Misappropriation of Customer Funds
The BCSC panel revealed that during its operation from 2016 to 2019, ezBtc accumulated over 2,300 Bitcoin (BTC) and more than 600 Ether (ETH) from investors. Despite claims that these assets were securely stored in cold storage, it was found that nearly one-third of the users' funds were diverted by Smillie for personal use and gambling.
Specifically, the panel reported that 935.46 BTC and 159 ETH were transferred from ezBtc accounts to Smillie’s exchange accounts and then to online gambling sites such as CloudBet and FortuneJack. In some instances, the funds were transferred directly from ezBtc to these gambling websites, further compounding the misuse of customer assets.

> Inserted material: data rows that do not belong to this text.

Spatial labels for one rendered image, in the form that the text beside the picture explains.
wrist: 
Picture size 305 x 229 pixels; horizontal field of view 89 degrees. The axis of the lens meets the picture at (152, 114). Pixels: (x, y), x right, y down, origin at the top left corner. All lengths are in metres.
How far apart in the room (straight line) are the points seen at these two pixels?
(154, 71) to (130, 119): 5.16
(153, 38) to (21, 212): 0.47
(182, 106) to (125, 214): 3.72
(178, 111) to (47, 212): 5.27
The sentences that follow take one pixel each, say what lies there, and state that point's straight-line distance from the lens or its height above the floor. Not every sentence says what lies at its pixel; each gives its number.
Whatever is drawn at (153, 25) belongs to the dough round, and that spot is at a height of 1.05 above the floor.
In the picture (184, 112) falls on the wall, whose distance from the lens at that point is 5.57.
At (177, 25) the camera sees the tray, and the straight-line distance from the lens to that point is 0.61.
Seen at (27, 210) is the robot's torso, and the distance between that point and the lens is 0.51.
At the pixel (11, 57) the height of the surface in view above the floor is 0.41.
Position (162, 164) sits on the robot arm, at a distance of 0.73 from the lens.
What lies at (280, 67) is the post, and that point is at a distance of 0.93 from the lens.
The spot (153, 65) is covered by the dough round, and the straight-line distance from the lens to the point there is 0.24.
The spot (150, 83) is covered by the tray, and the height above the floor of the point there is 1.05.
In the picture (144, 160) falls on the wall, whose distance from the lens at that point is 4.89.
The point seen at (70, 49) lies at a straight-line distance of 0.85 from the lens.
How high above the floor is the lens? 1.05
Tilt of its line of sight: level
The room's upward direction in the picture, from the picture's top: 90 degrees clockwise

Consequences and Sanctions
The deceitful actions of Smillie and ezBtc resulted in substantial losses for customers, who could not withdraw their assets. The BCSC panel highlighted that the misappropriation led to real financial harm for the affected users.
Sanctions against David Smillie will be imposed by September 24, 2024. These could include monetary penalties and bans on participation in financial markets. Despite the seriousness of the allegations, Smillie did not personally attend the hearing, though legal counsel represented him.
Crypto Adoption in Canada: A Slow Progress
The case of ezBtc underscores some of the challenges facing the crypto market in Canada. Despite the initial interest in cryptocurrencies, overall adoption in the country has remained stagnant, with only about 3% of the population using Bitcoin or other cryptocurrencies for everyday transactions.
Canadians continue to favor traditional payment methods such as cash and cards, with alternatives like e-transfers being more popular than digital currencies. The general reluctance to move towards a cashless society is cited as a primary reason for the slow adoption of cryptocurrencies in Canada.
This incident serves as a cautionary tale for investors and highlights the importance of regulatory oversight in protecting consumers in the rapidly evolving crypto space.